Praktisi pertama yang dihadirkan Sekar Ayu membahas tentang penulisan skenario. Nanti kedua akan ada Prof Isa Cahyani dan terakhir ada praktisi BIPA dari Universitas Indonesia.
“Kuliah tamu pertama ini kami berikan kepada mahasiswa yang sedang menempuh mata kuliah penulisan naskah drama dan skenario film. Mata kuliahnya sebanyak 4 sks diampu oleh Dr. Ahmad Tabrani dan Dr. Moh Badrih,” ujar Ambar, sapaanya.
Menurutnya, jika belajar langsung dengan praktisi penulisan skenario maka pengetahuan mahasiswa semakin luas. Pada mata kuliah naskah drama dan skenario film, kebanyakan dosen di PBSI Unisma lebih bisa menjangkau naskah drama. Oleh sebab itu, perlu didatangkan praktisi untuk membahas penulisan skenario film.
BACA JUGA: Puluhan Anak Yatim Dhuafa Menangis Usai Nobar Film Satu Hari dengan Ibu
“Dalam hal penulisan skenario film ini kita memang harus mendatangkan praktisi,” ujarnya.

Acara ini sesuai juga dengan arahan Mendikbud Ristek bahwa dalam Indikator Kinerja Utama harus mendatangkan praktisi. Hal yang mahasiswa dapat di kelas dapat dipraktikkan nanti saat lulus.

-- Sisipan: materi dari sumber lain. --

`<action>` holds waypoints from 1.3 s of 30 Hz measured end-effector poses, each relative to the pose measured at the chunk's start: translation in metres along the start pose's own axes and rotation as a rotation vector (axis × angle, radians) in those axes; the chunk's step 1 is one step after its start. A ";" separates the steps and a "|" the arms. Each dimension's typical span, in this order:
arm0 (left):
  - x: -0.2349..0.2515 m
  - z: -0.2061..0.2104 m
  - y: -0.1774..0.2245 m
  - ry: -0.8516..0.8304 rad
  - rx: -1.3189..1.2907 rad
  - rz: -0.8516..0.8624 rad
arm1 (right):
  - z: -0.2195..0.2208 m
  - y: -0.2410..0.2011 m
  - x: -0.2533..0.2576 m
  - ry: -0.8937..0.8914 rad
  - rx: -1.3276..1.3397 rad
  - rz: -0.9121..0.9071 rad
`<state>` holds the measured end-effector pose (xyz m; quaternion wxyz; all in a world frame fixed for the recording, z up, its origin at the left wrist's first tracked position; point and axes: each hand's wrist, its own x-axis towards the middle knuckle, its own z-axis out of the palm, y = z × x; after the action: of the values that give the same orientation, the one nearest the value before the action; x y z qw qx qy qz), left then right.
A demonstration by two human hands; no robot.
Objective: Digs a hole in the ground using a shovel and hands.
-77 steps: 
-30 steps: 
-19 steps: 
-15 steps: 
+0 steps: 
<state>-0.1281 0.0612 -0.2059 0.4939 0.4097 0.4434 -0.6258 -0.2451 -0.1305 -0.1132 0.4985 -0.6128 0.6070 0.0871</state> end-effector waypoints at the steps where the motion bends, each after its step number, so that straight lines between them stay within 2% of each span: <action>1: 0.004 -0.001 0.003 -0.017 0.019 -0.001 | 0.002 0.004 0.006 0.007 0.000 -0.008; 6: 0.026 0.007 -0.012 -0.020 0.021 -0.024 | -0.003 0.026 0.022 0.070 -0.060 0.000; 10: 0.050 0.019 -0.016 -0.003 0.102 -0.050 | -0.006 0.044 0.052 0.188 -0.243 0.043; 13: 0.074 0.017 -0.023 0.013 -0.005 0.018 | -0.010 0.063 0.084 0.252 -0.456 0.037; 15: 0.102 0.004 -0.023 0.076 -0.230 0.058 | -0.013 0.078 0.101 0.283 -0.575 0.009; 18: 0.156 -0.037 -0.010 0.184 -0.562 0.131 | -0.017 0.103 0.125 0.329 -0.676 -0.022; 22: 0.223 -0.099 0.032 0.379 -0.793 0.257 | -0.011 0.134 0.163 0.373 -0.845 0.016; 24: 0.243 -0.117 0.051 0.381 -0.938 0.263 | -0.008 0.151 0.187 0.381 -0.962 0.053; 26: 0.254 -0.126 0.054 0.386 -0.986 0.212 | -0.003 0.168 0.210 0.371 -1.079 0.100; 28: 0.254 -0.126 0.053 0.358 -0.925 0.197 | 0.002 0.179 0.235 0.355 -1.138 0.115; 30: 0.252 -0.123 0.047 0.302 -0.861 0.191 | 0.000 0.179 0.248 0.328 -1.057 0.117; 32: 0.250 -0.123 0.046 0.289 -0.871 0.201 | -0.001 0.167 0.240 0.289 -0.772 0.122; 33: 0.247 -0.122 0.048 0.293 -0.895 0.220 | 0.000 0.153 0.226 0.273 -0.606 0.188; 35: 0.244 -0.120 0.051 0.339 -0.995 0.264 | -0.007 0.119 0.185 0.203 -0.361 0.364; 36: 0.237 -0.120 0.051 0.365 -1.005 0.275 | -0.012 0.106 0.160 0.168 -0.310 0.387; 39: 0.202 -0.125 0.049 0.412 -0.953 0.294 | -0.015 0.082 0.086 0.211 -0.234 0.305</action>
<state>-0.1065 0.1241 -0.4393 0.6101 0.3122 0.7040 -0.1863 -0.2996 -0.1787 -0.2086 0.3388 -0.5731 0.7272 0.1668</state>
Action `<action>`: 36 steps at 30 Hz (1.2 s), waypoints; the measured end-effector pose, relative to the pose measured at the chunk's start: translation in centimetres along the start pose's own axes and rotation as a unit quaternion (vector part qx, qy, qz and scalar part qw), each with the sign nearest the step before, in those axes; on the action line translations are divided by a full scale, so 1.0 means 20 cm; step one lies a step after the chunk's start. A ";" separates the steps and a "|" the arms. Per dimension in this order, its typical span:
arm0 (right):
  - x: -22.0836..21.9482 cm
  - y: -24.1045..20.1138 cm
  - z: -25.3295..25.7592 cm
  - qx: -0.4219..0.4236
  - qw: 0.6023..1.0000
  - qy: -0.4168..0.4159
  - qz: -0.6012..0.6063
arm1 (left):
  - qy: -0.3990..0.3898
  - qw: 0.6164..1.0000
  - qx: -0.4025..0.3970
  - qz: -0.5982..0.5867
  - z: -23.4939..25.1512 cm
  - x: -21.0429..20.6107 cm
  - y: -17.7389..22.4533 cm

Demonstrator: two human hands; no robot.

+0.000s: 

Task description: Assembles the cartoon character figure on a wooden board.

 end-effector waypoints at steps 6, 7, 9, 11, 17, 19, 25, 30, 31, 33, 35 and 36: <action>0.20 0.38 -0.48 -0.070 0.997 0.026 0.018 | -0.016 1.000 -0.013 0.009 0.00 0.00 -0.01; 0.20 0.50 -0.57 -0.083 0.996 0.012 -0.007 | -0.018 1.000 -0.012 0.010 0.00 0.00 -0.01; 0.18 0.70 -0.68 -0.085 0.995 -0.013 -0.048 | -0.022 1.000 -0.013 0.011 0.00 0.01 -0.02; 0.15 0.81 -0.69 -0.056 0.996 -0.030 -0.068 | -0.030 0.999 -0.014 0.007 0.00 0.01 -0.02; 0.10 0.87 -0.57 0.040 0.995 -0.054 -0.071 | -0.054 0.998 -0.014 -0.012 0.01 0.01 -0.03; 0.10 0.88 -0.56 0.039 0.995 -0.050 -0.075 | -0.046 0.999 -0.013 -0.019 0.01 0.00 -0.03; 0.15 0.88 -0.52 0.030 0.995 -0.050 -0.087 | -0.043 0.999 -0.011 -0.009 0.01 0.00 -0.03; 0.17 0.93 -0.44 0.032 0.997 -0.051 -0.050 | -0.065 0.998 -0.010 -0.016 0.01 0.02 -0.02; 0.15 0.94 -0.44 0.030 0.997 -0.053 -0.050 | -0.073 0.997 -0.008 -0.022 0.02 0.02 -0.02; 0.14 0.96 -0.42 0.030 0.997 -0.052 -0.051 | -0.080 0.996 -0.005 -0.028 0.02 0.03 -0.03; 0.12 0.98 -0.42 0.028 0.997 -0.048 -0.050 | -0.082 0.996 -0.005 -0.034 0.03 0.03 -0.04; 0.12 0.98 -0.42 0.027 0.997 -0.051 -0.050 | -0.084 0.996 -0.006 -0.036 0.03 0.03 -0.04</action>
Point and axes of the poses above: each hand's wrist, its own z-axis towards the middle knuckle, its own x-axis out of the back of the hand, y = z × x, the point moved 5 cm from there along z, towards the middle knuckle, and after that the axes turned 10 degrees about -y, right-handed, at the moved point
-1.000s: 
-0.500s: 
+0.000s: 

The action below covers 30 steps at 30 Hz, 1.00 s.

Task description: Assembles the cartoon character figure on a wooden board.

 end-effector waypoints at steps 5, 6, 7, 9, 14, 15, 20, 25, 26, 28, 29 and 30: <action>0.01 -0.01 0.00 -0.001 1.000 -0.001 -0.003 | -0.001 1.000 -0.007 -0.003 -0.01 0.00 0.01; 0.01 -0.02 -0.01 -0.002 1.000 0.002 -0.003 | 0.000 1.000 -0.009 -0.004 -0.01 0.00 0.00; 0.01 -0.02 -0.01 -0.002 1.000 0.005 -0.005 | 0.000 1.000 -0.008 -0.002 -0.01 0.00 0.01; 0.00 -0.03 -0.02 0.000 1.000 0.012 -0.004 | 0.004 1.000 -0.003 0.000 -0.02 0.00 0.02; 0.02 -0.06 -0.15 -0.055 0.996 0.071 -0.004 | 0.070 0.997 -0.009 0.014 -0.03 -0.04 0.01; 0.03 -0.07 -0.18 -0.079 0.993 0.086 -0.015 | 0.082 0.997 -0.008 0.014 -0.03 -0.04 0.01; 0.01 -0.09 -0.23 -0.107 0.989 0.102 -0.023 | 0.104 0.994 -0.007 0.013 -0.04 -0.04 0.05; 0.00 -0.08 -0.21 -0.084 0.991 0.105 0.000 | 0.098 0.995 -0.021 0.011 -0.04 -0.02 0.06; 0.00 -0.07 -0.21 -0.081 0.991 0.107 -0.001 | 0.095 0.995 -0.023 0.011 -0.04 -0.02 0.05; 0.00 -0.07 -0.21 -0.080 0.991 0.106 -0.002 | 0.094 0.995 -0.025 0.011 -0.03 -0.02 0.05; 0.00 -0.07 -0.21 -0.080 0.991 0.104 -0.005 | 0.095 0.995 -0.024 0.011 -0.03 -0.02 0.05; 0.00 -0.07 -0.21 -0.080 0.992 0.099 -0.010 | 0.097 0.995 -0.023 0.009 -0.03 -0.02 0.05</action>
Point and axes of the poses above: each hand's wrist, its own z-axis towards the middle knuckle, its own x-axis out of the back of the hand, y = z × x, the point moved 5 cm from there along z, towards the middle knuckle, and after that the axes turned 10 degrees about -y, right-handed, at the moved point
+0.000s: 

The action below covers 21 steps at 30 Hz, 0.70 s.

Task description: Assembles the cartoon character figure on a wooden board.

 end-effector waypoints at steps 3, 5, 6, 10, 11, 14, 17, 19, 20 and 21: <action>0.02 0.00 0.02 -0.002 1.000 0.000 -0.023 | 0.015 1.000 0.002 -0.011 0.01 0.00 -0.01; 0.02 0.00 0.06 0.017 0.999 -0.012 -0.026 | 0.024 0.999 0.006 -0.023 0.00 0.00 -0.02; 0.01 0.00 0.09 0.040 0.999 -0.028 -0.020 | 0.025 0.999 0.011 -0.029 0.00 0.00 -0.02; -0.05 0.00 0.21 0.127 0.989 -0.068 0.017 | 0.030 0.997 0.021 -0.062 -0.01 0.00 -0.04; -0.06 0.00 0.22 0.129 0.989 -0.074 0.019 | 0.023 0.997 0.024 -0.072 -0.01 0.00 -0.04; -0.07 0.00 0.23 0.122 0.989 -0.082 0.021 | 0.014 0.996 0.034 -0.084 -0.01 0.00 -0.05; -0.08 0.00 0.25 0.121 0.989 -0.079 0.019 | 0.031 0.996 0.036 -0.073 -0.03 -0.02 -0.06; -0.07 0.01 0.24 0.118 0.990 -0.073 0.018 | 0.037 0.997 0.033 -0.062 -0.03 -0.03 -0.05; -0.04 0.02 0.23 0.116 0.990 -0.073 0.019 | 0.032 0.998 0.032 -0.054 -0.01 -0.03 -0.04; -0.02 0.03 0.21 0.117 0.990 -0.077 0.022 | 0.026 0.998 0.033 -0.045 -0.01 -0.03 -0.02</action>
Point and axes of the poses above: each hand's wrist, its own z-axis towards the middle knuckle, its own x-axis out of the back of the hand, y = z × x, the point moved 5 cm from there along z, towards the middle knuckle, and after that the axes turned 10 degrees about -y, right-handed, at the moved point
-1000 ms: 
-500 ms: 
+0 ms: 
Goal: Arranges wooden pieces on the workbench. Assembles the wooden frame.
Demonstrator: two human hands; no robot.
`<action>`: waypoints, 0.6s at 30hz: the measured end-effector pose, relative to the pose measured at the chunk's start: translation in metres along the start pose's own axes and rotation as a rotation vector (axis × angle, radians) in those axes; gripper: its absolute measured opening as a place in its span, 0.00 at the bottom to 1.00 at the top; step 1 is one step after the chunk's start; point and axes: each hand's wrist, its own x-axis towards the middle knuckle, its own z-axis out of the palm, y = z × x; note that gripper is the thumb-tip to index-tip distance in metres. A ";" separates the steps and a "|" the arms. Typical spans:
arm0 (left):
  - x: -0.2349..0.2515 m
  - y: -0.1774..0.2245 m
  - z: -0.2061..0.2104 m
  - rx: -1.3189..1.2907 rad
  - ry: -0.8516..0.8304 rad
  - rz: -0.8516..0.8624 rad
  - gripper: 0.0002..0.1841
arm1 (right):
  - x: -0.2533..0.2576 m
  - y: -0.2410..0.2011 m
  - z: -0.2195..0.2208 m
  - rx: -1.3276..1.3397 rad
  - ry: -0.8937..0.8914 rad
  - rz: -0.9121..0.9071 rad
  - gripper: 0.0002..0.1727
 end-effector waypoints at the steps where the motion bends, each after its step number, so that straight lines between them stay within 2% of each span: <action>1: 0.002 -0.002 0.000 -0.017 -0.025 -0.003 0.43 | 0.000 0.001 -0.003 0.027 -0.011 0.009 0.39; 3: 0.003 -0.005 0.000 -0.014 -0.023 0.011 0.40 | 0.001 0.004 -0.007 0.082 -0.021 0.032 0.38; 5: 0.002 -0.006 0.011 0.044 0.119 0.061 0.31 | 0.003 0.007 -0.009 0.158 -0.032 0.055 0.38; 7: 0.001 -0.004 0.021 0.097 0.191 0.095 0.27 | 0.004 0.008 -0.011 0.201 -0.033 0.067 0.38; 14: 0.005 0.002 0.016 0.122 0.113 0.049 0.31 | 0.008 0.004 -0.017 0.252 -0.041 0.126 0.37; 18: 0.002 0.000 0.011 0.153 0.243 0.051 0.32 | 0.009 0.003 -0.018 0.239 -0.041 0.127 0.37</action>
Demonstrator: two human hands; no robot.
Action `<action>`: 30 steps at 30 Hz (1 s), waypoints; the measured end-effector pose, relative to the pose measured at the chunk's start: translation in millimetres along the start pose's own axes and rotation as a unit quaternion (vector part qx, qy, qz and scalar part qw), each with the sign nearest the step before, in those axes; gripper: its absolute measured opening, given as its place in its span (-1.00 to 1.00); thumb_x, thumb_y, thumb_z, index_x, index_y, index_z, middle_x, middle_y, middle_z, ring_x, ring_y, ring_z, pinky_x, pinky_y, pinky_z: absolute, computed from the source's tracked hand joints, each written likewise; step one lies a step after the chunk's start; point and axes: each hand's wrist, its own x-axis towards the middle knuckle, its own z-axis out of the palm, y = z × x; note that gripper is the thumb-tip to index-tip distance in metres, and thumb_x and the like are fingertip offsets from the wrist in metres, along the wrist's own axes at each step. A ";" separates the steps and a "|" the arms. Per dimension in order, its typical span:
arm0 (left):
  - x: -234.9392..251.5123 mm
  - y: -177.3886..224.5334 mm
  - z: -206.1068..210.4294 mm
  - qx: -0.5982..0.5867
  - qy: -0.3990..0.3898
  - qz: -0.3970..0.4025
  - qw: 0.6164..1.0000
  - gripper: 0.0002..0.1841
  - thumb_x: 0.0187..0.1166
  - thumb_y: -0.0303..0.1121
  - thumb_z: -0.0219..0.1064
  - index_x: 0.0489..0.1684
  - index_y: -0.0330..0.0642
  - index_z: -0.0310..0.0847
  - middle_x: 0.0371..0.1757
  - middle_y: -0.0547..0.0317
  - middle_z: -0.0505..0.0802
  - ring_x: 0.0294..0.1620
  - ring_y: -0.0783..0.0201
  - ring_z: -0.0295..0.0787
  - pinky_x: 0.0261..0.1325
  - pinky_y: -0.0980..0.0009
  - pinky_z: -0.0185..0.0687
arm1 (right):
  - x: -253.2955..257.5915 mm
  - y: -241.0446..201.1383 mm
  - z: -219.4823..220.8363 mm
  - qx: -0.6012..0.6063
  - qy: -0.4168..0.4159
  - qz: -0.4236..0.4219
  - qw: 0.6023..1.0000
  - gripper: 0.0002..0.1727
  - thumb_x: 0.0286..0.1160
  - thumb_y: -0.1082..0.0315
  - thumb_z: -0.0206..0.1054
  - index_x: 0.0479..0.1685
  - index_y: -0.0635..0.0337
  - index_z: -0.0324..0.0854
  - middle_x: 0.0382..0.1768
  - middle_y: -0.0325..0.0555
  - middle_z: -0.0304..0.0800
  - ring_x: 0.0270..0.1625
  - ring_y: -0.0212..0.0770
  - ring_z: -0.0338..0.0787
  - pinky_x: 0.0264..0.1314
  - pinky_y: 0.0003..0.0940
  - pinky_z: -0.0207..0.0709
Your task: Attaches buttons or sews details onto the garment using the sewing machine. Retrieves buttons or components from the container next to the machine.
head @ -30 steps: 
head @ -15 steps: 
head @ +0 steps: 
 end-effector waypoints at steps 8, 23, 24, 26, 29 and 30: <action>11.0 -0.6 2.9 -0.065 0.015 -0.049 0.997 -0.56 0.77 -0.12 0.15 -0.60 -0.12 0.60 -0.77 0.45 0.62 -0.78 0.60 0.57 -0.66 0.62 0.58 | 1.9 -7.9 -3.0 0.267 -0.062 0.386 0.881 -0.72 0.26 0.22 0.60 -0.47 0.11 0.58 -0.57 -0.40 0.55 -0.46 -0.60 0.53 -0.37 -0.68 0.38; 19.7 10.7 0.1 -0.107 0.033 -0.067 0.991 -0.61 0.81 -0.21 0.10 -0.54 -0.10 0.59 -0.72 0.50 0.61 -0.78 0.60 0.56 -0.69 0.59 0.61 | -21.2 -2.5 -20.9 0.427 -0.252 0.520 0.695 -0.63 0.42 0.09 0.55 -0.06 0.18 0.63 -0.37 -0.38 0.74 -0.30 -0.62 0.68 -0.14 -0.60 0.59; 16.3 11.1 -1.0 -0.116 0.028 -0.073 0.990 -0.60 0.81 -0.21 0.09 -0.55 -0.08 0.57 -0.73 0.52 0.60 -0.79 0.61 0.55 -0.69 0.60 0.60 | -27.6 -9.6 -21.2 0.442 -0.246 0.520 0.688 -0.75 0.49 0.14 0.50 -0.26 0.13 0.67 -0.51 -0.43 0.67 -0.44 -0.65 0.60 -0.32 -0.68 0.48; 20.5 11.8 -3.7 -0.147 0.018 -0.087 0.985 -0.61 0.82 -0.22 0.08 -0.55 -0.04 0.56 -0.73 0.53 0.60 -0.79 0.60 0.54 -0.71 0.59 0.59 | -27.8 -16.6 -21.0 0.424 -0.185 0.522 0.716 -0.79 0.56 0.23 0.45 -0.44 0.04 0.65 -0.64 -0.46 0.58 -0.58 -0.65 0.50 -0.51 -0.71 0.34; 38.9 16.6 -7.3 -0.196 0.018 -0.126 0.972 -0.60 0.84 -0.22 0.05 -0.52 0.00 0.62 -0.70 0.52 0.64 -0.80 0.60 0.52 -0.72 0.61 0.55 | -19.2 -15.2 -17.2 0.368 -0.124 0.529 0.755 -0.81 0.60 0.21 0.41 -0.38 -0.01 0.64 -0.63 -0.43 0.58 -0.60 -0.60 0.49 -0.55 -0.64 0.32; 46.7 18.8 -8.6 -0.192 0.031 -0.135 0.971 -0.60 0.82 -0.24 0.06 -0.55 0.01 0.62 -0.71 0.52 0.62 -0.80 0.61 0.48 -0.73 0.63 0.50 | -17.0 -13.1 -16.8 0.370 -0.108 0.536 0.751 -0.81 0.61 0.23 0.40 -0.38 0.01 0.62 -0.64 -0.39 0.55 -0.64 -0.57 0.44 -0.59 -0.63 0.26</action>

“Dengan nanti menjadi penulisan skenario film, ternyata banyak opsi pekerjaan yang bisa dipilih mahasiswa. Mereka tidak hanya bisa menjadi guru di sekolah, tetapi juga bisa menjadi edupreneur, penulis skenario film misalnya. Bayarannya juga sangat lumayan seperti yang disampaikan pemateri tadi,” terang dosen PBSI Unisma tersebut.
Sementara itu, materi penulisan skenario film disampaikan oleh Sekar Ayu Asmara yang juga menjadi juri FFI 2023. Skenario, kata Sekar, adalah panduan dasar sebuah produksi film layar lebar.
“Bisa juga kita artikan dokumen tertulis tentang sebuah cerita, mencakup segalanya yang terlihat dan terdengar di. Skenario itu harus berisi keterangan tentang lokasi, karakter, dialog dan adegan. Skenario merupakan unsur terpenting dalam produksi sebuah film,” ujar perempuan yang juga menjadi novelis dan produser lagu tersebut. (dan/nap)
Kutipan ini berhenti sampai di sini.